Anyway, I’m actually going to stick with algorithmic mean, but I’m going to improve on it by dumping out all the outliers before calculation the mean. That way, I’m going to have all the August 2015 results and no January 1970’s. How?
First, I’m going to turn to the dark side and use a tool that no real programmer would dare use. Excel has this nice function called TRIMMEAN that “calculates the mean taken by excluding … outlying data from your analysis.” I’ll continue my descent and find a trimmed mean algorithm on StackExchange.
Assumption #10: the output of the previous calculation will always be correct.
Of course, what happens when you have too few data points, is that you can’t reliably remove the outliers. Imagine we’ve got two dates, one in January 1970, the other in August 2015. Which one do we discard and why?
If your answer was “January 1970”, you’ve just made an assumption that some other computer’s clock will never be set to a future date. Good luck.
So trust, but verify.
And I’m going to verify by looking at two things. I know I can trust a majority of servers, and I also know they’re all going to report approximately the same time. So I’m going to verify that I got a result from at least 3 servers, and that all values are within 2 seconds of each other.
This might feel like an overkill. If I’m verifying the results, in a way that will always spot any outliers, why did I start out by removing the outliers? Isn’t that duplicate functionality?
Assumption #11: if a server returns the wrong data, it will quickly get fixed.

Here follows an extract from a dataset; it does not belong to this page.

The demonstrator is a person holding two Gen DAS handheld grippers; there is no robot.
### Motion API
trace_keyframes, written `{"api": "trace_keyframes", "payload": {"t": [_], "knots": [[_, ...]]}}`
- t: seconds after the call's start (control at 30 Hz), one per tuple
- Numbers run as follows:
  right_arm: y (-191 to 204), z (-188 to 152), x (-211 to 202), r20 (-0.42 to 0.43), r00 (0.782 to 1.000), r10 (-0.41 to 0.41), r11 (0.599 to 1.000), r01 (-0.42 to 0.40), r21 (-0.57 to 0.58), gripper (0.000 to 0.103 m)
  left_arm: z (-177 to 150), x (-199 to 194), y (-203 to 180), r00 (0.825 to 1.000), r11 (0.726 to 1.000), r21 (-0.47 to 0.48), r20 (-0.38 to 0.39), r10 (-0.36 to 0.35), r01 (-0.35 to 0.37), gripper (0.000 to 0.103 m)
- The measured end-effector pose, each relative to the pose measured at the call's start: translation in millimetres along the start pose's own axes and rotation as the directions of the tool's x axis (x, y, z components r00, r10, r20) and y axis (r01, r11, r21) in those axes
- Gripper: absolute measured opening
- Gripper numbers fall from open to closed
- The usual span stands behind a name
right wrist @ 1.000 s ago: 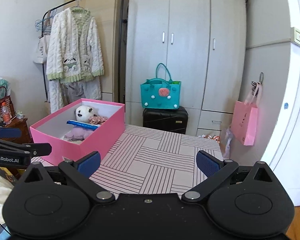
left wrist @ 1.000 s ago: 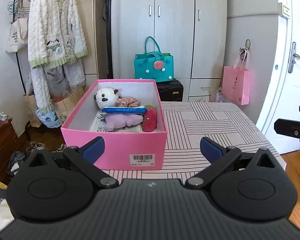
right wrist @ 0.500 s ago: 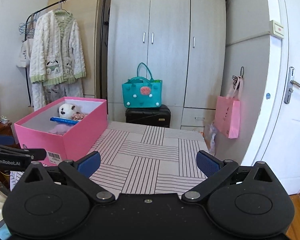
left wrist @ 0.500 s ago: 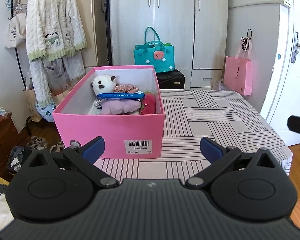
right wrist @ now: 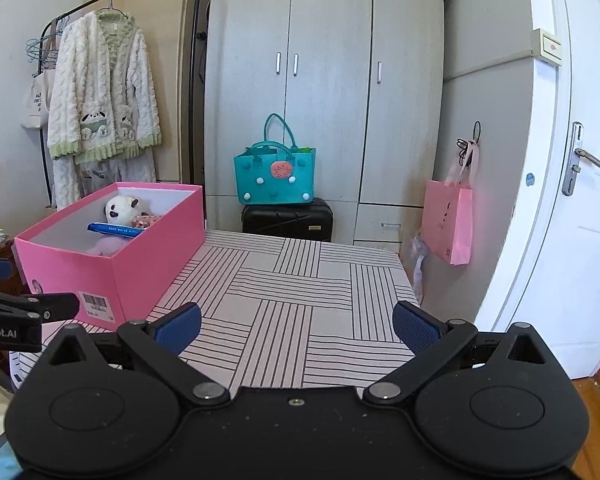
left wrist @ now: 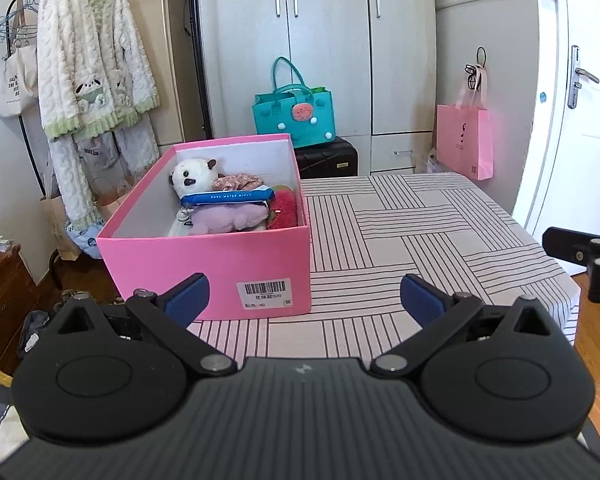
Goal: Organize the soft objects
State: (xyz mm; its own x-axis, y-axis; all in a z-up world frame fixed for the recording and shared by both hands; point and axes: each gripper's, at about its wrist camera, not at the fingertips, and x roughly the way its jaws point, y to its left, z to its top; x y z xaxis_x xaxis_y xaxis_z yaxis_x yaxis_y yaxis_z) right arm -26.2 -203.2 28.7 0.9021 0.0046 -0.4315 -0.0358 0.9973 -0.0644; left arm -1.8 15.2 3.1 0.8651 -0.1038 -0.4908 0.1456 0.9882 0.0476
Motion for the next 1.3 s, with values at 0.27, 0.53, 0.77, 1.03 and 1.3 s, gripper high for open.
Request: {"api": "trace_keyframes", "payload": {"t": [0.27, 0.53, 0.77, 1.03, 1.3], "knots": [[12, -2, -6, 0.036, 0.999, 0.012, 0.998, -0.01, -0.057, 0.103, -3, 3, -2, 1.0, 1.0, 0.0, 0.001, 0.024, -0.024, 0.103], [19, -3, -6, 0.068, 0.998, 0.014, 0.997, -0.009, -0.082, 0.103, -6, 4, 2, 1.0, 1.0, -0.019, 0.003, 0.007, -0.007, 0.103], [15, -7, -7, 0.072, 0.994, 0.078, 0.996, -0.074, -0.051, 0.103, -8, 3, 5, 1.0, 0.999, -0.033, 0.007, 0.009, -0.009, 0.103], [14, -8, -6, 0.075, 0.996, 0.049, 0.998, -0.045, -0.053, 0.103, -9, 2, 7, 1.0, 1.0, -0.019, 0.014, 0.0, 0.001, 0.103], [15, -7, -6, 0.073, 0.996, 0.042, 0.998, -0.038, -0.05, 0.103, -8, 4, 10, 1.0, 1.0, -0.018, 0.015, 0.019, -0.019, 0.103]]}}
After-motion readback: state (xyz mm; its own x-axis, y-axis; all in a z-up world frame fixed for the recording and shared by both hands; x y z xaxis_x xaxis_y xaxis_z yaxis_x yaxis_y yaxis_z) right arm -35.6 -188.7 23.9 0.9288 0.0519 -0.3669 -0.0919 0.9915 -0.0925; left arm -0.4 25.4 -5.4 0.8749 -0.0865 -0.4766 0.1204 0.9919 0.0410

Because there’s no way of telling when a server would return an outlier value, and how long that situation would last. And as long at the issue is there, the script that doesn’t trim outliers keeps failing. And the script that trims outliers can return a correct result.
And so …
Here’s the algorithm I came up with:
- Ask all servers what the time is
- Ignore servers that didn’t respond
- Ignore responses you can’t trust (timeout)
- Ignore responses you can’t use (missing/invalid header)
- Discard the outliers
- Do we have at least 3 responses?
- Are they all within 2 second of each other?

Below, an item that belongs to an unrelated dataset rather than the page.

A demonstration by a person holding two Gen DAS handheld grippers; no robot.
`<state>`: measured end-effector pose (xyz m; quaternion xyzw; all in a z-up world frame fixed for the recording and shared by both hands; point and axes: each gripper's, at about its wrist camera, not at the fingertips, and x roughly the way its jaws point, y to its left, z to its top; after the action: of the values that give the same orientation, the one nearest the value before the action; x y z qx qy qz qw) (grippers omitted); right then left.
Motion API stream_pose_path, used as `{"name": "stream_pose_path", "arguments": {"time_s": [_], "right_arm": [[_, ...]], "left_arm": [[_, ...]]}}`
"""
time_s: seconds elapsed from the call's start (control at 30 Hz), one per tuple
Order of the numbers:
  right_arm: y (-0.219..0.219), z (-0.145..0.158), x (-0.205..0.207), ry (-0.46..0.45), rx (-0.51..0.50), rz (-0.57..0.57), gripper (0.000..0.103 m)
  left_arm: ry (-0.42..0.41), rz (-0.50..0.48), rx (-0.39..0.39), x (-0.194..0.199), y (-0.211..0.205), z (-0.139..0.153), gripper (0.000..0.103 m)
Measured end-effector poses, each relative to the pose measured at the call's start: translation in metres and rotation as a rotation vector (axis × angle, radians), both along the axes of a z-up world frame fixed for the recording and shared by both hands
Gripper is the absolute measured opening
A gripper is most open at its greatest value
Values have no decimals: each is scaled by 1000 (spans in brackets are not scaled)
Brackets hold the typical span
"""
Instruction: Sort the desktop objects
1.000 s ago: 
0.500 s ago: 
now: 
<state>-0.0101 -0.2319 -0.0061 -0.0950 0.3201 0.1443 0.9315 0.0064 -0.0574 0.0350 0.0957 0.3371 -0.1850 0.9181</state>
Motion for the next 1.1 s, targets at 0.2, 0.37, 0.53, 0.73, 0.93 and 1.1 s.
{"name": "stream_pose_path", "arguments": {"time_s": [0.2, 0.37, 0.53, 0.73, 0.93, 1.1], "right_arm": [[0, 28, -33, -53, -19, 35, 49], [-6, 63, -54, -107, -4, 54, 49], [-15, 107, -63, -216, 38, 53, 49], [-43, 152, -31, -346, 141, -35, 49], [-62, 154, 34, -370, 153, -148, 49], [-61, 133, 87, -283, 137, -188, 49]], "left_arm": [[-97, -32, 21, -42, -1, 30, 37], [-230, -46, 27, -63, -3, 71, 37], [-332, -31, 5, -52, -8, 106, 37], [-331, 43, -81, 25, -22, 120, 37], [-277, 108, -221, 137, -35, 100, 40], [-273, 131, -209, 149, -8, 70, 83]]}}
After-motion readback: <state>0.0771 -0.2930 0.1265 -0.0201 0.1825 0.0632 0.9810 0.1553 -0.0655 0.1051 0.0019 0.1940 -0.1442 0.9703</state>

- Calculate the mean and display the result
The nice thing about this algorithm is its reliability: it can tolerate a lot of errors (network issues, slow servers, false responses, etc), but will only show correct results (with high enough certainty, accurate to our spec).
Can it be simplified? Yes, but that's topic for a another day.
The important part is how it came to be: from a simple process whereby I first state my assumptions, then validate them, and last work them into the code.